# Work item:
All of the data should be restated exactly as it stands.

Stored data entries
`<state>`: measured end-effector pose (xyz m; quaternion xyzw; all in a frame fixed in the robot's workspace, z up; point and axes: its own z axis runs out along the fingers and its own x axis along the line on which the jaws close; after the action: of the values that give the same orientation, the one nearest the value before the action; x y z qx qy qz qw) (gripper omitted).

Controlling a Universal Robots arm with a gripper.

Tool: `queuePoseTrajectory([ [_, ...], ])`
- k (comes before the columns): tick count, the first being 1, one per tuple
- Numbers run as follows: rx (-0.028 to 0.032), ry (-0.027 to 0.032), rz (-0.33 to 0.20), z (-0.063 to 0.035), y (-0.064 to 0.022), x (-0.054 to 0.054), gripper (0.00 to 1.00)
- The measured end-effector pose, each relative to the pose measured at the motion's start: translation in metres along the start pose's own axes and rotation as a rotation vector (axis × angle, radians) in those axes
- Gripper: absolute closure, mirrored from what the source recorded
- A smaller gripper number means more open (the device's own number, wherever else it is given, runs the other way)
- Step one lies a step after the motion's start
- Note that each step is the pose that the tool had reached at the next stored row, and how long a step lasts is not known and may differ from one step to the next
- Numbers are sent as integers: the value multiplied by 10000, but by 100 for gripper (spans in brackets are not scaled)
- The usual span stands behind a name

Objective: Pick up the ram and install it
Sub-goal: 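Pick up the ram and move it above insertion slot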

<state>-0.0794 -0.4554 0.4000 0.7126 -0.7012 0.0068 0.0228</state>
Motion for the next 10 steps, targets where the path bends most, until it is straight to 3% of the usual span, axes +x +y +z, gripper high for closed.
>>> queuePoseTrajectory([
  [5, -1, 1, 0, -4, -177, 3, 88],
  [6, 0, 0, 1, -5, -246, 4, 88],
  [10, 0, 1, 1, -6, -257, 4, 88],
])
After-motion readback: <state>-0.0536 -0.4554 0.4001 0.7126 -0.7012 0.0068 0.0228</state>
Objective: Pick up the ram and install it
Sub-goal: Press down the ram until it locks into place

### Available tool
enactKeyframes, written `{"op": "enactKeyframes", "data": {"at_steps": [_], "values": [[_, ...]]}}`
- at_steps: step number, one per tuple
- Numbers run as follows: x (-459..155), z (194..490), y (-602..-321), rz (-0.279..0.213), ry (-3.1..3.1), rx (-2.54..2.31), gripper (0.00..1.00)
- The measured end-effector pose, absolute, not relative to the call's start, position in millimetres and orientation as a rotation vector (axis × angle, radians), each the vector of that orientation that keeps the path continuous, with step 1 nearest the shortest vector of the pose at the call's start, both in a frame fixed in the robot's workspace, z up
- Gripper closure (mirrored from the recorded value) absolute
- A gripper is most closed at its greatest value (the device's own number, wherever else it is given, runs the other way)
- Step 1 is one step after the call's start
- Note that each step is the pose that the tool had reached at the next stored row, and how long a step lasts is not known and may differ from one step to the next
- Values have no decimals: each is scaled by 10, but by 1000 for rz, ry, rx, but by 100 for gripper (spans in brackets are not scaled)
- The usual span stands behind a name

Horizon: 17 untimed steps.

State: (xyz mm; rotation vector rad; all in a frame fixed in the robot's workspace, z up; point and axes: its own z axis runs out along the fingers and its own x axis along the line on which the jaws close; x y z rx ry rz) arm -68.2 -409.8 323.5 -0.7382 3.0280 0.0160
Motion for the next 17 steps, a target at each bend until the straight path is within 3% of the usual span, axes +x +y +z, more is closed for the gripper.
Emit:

# Answer space:
`<state>`: measured end-effector pose (xyz m; quaternion xyzw; all in a frame fixed in the robot's workspace, z up; point and axes: its own z axis runs out along the fingers and its own x axis along the line on which the jaws close; after the action: of the values that give the same orientation, the one nearest the value before the action; x y z qx qy qz qw) (gripper omitted).

Controlling a Universal Robots arm with a gripper.

Tool: `queuePoseTrajectory([ [_, ...], ])`
- k (comes before the columns): tick count, the first being 1, one per tuple
- Numbers run as follows: rx (-0.028 to 0.032), ry (-0.027 to 0.032), rz (-0.33 to 0.20), z (-0.063 to 0.035), y (-0.064 to 0.022), x (-0.054 to 0.054), gripper (0.00 to 1.00)
- The measured end-effector pose, each relative to the pose measured at the motion's start: translation in metres along the start pose's own axes and rotation as a rotation vector (axis × angle, radians) in those axes
- Gripper: absolute closure, mirrored from what the source recorded
- A smaller gripper number means more open (the device's own number, wherever else it is given, runs the other way)
- Step one lies a step after the motion's start
- Note that each step is the pose that the tool had reached at the next stored row, and how long a step lasts is not known and may differ from one step to the next
- Numbers are sent as integers: the value multiplied by 10000, but by 100 for gripper (spans in brackets are not scaled)
- The usual span stands behind a name

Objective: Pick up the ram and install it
Sub-goal: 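Pick up the ram and move it above insertion slot
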
<state>-0.0794 -0.4554 0.4000 0.7126 -0.7012 0.0068 0.0228</state>
Motion for the next 10 steps, targets where the path bends most, until it is straight to 3% of the usual span, axes +x +y +z, gripper high for closed.
>>> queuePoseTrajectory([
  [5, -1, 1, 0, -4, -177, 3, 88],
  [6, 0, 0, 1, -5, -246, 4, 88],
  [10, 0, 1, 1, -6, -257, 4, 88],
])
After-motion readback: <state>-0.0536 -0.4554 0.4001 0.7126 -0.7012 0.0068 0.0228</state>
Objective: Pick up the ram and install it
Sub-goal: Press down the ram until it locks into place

### Available tool
enactKeyframes, written `{"op": "enactKeyframes", "data": {"at_steps": [_], "values": [[_, ...]]}}`
- at_steps: step number, one per tuple
- Numbers run as follows: x (-459..155), z (194..490), y (-602..-321), rz (-0.279..0.213), ry (-3.1..3.1), rx (-2.54..2.31), gripper (0.00..1.00)
- The measured end-effector pose, absolute, not relative to the call's start, position in millimetres and orientation as a rotation vector (axis × angle, radians), each the vector of that orientation that keeps the path continuous, with step 1 nearest the shortest vector of the pose at the call's start, both in a frame fixed in the robot's workspace, z up
- Gripper closure (mirrored from the recorded value) absolute
- A gripper is most closed at its greatest value (the device's own number, wherever else it is given, runs the other way)
- Step 1 is one step after the call's start
- Note that each step is the pose that the tool had reached at the next stored row, and how long a step lasts is not known and may differ from one step to the next
- Values have no decimals: each is scaled by 10, but by 1000 for rz, ry, rx, but by 100 for gripper (spans in brackets are not scaled)
- The usual span stands behind a name

Horizon: 17 untimed steps.

State: (xyz mm; rotation vector rad; all in a frame fixed in the robot's workspace, z up; point and axes: its own z axis runs out along the fingers and its own x axis along the line on which the jaws close; x y z rx ry rz) arm -68.2 -409.8 323.5 -0.7382 3.0280 0.0160
Motion for the next 17 steps, a target at each bend until the straight path is within 3% of the usual span, axes +x +y +z, more is closed for the gripper.
Emit:

No more work remains for this exercise.